- **Problem details**:
Take the data below and copy exactly the lines starting at the one with "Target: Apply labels" and finishing at the one with "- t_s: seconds", both included.

[Recorded data]
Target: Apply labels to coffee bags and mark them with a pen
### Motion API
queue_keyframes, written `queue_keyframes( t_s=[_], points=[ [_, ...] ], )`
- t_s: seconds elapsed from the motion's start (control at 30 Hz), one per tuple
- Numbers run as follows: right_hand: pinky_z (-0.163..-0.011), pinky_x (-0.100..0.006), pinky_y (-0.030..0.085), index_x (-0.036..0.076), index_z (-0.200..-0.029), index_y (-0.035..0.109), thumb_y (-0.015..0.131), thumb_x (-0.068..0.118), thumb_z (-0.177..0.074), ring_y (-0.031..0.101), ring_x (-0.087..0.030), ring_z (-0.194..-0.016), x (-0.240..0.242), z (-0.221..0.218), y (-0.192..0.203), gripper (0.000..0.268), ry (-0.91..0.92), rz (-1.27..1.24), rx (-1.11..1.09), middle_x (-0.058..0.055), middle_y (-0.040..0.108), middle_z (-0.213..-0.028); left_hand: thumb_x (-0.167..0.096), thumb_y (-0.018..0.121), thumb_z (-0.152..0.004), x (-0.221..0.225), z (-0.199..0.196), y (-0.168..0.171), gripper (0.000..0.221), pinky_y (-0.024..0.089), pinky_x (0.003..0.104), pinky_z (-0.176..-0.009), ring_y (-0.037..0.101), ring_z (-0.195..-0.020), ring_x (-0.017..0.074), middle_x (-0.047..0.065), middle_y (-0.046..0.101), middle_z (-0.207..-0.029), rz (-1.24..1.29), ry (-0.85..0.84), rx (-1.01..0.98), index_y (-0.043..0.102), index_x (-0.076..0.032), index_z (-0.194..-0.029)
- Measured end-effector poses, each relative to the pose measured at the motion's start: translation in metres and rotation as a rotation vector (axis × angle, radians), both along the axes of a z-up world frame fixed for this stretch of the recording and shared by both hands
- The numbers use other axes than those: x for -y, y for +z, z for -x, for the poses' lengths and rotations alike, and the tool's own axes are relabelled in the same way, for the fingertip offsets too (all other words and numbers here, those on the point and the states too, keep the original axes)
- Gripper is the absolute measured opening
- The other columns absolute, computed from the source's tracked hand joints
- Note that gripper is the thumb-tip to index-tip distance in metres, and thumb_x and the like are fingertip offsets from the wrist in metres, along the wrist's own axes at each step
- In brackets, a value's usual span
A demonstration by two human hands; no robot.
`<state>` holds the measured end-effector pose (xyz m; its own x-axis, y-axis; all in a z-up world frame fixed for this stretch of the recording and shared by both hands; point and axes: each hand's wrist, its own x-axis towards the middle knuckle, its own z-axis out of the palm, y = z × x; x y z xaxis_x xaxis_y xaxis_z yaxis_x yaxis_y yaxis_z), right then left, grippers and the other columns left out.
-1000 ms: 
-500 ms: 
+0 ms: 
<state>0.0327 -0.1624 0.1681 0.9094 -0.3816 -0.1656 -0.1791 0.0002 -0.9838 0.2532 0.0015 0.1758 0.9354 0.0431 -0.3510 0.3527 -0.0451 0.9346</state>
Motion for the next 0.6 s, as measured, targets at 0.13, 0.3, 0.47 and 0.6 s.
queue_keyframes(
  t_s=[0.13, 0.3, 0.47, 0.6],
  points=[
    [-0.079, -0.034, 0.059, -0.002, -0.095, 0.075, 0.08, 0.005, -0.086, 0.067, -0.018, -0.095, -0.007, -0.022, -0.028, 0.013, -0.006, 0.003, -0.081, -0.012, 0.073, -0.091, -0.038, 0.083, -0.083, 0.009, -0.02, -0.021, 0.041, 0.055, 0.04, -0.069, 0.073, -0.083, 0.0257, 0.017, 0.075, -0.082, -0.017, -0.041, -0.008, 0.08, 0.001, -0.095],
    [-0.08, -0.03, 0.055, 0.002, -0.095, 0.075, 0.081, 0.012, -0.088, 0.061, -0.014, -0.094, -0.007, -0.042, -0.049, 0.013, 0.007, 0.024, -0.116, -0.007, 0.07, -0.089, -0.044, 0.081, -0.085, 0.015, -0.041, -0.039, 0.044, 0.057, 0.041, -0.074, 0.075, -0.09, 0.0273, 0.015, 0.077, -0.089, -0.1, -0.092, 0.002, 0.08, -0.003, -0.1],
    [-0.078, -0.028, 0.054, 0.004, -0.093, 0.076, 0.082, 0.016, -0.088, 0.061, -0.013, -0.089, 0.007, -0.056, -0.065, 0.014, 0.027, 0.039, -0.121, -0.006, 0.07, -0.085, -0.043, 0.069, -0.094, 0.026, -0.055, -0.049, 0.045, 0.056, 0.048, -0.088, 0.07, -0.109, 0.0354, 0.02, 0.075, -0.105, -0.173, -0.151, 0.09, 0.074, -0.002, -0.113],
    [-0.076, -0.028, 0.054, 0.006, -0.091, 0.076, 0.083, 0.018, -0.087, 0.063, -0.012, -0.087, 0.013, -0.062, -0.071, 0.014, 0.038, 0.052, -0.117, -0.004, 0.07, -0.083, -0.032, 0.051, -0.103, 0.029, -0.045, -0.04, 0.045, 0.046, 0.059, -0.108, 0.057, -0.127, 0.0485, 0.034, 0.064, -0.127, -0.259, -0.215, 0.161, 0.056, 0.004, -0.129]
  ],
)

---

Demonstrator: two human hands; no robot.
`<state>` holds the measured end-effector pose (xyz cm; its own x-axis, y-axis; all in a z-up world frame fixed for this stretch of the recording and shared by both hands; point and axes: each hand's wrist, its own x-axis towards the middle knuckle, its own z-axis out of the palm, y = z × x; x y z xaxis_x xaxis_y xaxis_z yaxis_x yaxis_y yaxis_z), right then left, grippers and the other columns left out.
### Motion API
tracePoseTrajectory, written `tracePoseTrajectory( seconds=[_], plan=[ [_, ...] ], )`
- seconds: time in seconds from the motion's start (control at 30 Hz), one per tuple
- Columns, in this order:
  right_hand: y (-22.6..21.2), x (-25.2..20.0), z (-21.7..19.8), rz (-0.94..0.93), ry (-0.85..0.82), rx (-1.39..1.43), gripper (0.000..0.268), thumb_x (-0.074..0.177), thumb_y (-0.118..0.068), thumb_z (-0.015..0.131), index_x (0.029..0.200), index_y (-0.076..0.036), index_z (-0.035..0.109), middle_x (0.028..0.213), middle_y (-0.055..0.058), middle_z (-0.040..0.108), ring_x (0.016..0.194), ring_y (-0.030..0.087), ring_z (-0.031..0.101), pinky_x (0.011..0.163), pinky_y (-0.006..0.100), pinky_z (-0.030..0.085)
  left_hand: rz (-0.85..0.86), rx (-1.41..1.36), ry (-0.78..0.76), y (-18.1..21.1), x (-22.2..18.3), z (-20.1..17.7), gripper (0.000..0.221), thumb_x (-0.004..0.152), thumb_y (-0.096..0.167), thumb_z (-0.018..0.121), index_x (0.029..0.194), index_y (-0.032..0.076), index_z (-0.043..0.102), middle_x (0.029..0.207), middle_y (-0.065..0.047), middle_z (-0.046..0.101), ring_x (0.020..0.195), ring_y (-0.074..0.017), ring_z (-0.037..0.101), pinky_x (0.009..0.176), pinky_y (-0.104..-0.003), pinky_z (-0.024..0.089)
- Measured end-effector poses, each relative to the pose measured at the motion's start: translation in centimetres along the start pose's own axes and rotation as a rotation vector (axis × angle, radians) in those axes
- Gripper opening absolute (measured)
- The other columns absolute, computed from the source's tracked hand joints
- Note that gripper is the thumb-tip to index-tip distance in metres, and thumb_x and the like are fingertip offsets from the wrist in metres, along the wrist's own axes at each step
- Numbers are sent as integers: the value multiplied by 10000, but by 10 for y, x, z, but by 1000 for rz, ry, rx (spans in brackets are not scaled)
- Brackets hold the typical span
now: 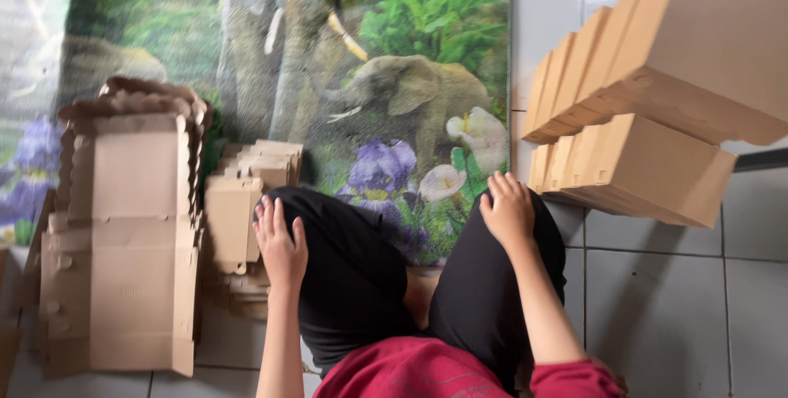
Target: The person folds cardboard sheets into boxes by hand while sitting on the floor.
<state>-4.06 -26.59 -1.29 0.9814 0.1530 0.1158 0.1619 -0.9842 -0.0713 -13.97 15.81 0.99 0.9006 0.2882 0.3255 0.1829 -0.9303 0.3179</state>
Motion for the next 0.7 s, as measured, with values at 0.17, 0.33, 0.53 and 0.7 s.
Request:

- **Expected output**:
Target: Apply labels to coffee bags and mark them with a pen
### Motion API
queue_keyframes, written `queue_keyframes( t_s=[_], points=[ [_, ...] ], )`
- t_s: seconds elapsed from the motion's start (control at 30 Hz), one per tuple

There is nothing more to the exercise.